_Work required_
First find the line with "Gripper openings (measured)" in the entries below, then set down exactly every line through the line with "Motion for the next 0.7", that line included.

^^^^

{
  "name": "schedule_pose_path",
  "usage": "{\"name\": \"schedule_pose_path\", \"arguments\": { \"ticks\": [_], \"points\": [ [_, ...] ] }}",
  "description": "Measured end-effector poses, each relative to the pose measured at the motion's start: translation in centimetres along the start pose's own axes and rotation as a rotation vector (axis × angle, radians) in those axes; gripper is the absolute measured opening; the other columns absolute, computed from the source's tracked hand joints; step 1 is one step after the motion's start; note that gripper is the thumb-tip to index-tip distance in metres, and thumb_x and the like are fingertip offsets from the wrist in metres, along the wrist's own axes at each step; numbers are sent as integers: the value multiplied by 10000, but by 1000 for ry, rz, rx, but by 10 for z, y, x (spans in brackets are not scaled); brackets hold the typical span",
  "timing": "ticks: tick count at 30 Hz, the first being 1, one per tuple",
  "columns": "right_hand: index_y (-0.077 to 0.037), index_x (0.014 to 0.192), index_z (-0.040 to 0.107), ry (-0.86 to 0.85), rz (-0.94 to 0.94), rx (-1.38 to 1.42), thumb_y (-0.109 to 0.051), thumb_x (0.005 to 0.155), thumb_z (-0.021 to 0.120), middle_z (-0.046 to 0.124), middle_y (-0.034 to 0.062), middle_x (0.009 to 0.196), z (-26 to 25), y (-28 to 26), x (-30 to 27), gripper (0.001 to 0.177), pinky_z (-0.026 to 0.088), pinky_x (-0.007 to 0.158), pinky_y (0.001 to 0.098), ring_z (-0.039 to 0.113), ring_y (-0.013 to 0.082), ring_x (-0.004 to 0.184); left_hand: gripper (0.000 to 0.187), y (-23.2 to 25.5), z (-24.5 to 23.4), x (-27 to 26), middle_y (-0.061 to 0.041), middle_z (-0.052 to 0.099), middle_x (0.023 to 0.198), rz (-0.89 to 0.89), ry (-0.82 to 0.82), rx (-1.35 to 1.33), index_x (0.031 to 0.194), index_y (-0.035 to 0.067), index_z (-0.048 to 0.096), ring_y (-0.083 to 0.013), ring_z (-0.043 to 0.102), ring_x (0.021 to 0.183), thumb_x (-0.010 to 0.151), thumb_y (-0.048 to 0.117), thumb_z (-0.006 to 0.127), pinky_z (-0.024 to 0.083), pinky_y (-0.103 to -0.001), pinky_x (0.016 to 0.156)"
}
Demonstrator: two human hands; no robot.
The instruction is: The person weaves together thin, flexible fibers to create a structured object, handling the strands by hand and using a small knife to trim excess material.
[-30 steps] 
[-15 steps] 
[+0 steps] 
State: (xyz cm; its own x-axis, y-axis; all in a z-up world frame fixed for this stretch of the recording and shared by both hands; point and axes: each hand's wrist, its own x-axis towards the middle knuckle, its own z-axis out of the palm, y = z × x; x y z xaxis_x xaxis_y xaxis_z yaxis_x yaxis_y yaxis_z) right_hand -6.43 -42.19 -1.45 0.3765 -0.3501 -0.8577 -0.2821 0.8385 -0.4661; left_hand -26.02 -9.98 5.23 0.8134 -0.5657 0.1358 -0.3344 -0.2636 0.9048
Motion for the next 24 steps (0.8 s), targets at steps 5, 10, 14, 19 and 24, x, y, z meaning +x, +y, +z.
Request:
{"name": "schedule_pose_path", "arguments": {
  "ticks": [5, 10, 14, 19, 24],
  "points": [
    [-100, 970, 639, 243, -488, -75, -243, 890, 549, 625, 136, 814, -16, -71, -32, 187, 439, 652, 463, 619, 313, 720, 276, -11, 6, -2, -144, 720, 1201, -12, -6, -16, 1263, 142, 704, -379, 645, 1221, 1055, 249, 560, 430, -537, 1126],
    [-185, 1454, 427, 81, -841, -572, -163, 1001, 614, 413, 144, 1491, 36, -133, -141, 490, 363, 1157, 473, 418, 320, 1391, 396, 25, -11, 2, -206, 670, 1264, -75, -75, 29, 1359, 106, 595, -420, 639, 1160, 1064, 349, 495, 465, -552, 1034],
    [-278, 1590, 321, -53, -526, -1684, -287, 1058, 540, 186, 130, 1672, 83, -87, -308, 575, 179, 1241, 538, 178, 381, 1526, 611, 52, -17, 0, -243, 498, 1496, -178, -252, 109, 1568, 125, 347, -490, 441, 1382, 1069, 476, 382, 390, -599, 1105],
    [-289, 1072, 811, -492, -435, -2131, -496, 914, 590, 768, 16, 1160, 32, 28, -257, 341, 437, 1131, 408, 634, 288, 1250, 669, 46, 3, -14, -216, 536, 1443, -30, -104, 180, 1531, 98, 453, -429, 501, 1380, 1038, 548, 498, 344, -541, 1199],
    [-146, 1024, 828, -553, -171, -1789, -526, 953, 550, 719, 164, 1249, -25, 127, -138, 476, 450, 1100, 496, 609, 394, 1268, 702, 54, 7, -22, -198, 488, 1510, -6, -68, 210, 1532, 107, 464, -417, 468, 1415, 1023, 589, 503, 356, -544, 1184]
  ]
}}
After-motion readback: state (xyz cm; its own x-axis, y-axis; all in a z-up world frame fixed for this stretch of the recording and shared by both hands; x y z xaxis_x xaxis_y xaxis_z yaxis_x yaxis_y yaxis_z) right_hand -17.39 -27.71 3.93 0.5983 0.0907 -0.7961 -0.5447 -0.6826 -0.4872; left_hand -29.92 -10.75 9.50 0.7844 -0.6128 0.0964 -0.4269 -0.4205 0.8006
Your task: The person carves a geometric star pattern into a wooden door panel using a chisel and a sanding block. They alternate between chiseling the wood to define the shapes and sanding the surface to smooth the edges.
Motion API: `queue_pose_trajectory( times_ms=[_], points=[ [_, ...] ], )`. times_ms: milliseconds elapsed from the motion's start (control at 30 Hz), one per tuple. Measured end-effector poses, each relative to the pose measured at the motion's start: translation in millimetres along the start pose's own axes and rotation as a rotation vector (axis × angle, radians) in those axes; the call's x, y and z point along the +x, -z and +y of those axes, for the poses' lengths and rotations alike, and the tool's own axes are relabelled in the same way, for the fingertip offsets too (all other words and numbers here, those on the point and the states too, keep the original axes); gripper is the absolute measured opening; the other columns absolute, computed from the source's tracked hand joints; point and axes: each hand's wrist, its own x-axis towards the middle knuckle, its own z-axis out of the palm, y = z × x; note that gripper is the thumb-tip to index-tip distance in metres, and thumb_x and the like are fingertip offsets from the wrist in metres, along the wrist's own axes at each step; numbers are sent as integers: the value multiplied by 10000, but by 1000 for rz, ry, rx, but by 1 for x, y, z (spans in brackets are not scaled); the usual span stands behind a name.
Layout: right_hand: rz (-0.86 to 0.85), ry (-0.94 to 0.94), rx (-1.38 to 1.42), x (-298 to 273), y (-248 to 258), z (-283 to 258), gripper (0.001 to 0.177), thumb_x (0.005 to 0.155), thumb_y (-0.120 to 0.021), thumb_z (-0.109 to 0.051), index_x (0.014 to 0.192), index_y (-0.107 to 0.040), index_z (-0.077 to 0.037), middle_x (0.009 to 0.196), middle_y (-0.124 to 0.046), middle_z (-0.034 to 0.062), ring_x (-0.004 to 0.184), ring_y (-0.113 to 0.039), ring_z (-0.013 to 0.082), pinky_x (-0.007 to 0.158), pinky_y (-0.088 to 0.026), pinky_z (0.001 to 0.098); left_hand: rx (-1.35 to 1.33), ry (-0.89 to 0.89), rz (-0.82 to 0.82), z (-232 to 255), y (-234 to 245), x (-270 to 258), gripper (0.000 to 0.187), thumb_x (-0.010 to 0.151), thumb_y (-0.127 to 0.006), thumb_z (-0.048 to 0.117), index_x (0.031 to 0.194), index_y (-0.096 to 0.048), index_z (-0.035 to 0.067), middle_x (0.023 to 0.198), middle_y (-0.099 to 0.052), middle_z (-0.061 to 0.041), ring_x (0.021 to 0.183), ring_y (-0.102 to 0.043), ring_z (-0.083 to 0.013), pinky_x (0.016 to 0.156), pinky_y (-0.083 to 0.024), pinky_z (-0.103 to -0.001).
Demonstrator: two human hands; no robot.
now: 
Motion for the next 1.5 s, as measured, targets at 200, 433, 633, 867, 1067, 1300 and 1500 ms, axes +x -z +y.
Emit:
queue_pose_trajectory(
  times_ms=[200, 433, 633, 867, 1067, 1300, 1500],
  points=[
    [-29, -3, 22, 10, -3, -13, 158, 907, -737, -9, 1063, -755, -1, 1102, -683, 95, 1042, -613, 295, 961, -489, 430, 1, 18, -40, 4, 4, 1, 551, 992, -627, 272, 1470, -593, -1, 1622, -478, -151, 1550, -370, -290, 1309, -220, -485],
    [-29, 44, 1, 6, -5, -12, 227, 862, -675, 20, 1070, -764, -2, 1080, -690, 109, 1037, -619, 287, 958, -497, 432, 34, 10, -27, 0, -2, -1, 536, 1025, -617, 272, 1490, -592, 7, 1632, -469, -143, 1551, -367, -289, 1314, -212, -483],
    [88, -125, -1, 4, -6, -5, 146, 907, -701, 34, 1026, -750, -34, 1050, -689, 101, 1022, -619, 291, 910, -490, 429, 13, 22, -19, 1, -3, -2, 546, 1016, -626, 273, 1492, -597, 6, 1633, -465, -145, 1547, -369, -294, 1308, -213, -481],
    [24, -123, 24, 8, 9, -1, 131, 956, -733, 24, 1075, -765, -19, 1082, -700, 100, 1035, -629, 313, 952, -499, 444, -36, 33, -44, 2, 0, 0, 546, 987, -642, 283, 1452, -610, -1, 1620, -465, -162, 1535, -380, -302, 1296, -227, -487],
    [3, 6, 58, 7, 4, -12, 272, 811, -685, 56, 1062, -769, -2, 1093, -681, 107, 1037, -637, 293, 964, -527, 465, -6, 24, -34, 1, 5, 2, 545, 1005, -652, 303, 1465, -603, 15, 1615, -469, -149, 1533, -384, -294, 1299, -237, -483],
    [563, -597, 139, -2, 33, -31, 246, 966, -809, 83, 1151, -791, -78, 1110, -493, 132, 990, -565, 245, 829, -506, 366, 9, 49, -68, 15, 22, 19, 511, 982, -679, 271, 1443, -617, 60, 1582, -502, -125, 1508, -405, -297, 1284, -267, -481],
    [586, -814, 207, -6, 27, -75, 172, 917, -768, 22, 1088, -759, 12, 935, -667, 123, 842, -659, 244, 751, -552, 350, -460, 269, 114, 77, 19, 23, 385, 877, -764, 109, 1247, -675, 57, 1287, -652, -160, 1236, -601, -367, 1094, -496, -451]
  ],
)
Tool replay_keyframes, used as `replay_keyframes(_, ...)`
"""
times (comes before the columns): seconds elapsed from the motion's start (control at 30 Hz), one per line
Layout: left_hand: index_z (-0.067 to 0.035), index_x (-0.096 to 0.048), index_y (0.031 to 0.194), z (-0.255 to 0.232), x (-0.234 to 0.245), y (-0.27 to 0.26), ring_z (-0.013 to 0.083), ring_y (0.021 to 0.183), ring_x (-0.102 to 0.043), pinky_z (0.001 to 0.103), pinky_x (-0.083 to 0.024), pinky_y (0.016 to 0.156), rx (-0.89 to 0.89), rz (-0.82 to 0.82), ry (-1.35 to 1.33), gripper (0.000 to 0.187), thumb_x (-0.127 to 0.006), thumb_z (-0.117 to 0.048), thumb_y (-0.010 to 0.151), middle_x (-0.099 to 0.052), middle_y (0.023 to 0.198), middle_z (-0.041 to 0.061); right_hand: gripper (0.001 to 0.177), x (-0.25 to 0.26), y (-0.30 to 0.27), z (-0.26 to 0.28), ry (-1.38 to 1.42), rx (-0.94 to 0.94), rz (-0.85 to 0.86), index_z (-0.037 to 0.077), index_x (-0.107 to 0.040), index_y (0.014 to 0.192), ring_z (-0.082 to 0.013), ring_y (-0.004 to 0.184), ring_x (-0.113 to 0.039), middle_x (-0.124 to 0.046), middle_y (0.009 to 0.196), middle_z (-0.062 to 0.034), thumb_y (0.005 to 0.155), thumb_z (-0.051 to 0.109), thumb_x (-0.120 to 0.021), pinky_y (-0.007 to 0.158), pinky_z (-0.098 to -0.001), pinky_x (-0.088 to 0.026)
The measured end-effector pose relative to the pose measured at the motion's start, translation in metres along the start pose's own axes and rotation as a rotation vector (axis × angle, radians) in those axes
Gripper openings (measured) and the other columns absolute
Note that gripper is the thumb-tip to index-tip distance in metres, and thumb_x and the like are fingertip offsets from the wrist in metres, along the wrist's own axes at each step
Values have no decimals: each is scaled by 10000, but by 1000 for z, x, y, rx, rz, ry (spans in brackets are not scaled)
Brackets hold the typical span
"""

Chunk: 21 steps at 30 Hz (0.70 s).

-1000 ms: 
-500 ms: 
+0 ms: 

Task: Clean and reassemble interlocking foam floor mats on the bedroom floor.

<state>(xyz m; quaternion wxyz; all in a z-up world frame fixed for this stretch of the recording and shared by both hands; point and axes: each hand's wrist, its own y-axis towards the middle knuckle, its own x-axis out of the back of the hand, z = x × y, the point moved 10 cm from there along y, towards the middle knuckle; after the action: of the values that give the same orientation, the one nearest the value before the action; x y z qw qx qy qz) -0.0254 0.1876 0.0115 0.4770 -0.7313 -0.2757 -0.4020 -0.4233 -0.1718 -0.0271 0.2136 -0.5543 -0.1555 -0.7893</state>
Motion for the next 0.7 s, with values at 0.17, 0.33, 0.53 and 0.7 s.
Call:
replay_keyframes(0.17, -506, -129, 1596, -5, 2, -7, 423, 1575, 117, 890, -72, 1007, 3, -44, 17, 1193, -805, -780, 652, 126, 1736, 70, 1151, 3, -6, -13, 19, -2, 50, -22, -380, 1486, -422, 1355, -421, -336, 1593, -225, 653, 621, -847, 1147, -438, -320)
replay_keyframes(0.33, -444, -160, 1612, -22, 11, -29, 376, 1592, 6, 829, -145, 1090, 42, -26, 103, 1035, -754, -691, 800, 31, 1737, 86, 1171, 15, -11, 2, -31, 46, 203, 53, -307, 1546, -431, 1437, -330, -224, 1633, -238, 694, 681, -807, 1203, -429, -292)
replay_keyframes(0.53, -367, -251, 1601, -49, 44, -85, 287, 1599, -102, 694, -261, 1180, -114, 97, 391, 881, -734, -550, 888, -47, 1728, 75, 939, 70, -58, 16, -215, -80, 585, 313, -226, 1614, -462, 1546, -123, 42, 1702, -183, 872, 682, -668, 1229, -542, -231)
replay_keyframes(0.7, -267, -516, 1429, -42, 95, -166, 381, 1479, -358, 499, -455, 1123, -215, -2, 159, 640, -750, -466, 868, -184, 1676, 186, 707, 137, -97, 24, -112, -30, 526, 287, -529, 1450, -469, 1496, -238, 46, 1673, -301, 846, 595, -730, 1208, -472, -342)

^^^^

_Your solution_
Gripper openings (measured) and the other columns absolute
Note that gripper is the thumb-tip to index-tip distance in metres, and thumb_x and the like are fingertip offsets from the wrist in metres, along the wrist's own axes at each step
Values have no decimals: each is scaled by 10000, but by 1000 for z, x, y, rx, rz, ry (spans in brackets are not scaled)
Brackets hold the typical span
"""

Chunk: 21 steps at 30 Hz (0.70 s).

-1000 ms: 
-500 ms: 
+0 ms: 

Task: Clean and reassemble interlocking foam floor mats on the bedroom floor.

<state>(xyz m; quaternion wxyz; all in a z-up world frame fixed for this stretch of the recording and shared by both hands; point and axes: each hand's wrist, its own y-axis towards the middle knuckle, its own x-axis out of the back of the hand, z = x × y, the point moved 10 cm from there along y, towards the middle knuckle; after the action: of the values that give the same orientation, the one nearest the value before the action; x y z qw qx qy qz) -0.0254 0.1876 0.0115 0.4770 -0.7313 -0.2757 -0.4020 -0.4233 -0.1718 -0.0271 0.2136 -0.5543 -0.1555 -0.7893</state>
Motion for the next 0.7 s, with values at 0.17, 0.33, 0.53 and 0.7 s.

This completes the response to the exercise.